The ZCTU's influence has also been weakened by the emergence of splinter groups, some of them instigated by government. The analyst referred to the Zimbabwe Federation of Trade Unions, ZFTU, which has close links to the ruling Zanu-PF party.



Each time the ZCTU calls for mass action, the ZFTU comes out in the state media attacking it as an imperialist plot against the government. There are also associations linked to industrial and municipal workers which have opposed the ZCTU, thus diluting its representative character.



The ZCTU has been gravely weakened by diminishing membership resulting from Zimbabwe’s calamitous economic collapse. Many companies have shut down, factories are operating at 30 per cent of capacity while thousands of workers have been laid off since the early 1990s.

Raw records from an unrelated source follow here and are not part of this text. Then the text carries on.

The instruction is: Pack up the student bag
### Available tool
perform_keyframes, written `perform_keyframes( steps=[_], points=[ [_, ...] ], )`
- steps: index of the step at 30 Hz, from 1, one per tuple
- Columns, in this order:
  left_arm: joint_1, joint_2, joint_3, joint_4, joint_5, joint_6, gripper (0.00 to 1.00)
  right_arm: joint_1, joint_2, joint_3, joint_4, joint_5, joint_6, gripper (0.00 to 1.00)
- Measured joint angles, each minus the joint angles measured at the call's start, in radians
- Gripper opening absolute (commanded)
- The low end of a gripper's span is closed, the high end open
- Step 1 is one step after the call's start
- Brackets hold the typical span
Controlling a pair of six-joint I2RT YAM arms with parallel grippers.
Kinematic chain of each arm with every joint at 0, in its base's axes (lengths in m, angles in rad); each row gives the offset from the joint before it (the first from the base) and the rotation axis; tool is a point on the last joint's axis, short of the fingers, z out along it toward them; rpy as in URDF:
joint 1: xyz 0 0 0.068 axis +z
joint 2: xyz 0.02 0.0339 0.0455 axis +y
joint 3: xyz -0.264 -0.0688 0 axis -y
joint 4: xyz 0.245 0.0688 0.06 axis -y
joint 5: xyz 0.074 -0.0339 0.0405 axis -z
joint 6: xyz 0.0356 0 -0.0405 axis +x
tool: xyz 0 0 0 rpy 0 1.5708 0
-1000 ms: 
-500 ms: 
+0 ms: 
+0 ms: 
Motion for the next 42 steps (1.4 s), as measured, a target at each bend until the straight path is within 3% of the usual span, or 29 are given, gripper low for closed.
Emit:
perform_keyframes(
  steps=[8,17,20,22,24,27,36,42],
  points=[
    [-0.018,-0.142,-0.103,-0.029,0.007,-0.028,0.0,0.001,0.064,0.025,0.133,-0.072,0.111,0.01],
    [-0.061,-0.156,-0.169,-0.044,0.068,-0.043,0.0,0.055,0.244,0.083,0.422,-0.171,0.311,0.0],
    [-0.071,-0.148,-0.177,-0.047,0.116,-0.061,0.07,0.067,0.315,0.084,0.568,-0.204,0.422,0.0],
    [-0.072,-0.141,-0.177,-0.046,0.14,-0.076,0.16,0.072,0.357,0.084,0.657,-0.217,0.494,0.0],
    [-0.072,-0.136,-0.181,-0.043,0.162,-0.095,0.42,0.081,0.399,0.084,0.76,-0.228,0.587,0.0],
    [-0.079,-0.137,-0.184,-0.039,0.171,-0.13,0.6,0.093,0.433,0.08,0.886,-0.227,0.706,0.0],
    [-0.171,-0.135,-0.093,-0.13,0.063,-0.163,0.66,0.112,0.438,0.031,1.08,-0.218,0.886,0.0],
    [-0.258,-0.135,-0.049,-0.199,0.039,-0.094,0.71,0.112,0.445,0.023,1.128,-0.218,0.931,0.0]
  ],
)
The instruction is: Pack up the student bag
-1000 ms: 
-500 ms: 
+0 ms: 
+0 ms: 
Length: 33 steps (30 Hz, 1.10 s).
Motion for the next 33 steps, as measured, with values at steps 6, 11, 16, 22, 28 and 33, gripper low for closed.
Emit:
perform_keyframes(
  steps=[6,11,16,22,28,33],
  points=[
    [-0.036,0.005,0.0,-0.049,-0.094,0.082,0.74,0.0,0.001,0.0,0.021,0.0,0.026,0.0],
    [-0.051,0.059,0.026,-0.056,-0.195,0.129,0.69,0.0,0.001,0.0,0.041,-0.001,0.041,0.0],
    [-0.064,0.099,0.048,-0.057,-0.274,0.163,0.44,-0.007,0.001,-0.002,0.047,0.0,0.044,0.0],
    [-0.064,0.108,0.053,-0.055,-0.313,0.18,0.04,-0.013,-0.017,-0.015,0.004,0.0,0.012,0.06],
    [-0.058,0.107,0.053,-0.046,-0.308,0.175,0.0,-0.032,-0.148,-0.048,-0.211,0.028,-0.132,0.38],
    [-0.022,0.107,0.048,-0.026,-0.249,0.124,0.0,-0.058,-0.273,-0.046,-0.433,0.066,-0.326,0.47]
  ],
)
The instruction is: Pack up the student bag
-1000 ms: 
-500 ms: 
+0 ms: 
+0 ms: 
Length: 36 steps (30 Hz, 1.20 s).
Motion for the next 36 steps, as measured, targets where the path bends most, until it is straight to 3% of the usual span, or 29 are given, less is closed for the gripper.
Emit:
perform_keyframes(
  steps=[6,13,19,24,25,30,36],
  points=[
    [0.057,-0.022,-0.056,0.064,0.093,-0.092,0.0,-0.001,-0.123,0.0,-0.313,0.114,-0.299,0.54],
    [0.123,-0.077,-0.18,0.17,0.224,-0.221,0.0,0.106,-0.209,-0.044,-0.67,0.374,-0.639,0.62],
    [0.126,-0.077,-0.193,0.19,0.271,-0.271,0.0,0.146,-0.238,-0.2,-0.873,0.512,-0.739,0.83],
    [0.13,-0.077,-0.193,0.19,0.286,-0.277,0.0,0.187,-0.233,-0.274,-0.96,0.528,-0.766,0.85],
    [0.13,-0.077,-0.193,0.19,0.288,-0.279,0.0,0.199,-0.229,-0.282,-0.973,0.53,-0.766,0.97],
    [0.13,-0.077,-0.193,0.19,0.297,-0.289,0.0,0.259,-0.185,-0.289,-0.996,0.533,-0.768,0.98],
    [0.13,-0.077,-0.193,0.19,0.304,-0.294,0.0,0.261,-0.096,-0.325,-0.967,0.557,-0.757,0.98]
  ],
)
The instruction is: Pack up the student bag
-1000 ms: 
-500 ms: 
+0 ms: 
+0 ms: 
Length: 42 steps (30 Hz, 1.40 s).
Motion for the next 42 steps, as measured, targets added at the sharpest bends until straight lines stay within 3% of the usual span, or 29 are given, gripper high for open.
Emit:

A political science lecturer at a local university said this week’s stayaway was doomed from the start. “When you ask people to stay away it is hard to tell the level of their response in a country where unemployment is close to 80 per cent,” he said. “What we saw during the two days of the stayaway this week was a competition for visibility between security agencies and people going about their normal business."



There was a heavy presence in town, where shops, banks and government departments were all open on the first day. By the second day the stayaway call was virtually a distant memory. The normally noisy townships were quiet except for isolated incidents ascribed by the state media to unruly youths.



Another analyst said this week’s stayaway failed because there was “no immediate spark”.



“While the ZCTU had a core of grievances like low salaries, poor working conditions, high food prices, bread shortages and high transport costs, there was nothing to get people onto their feet,” he said.



“There was no immediate spark for people to heed the call to action. “Moreover, the fact that all the people needed to do was to stay at home made it such a dull affair.”



Joseph Sithole is the pseudonym of an IWPR contributor in Zimbabwe.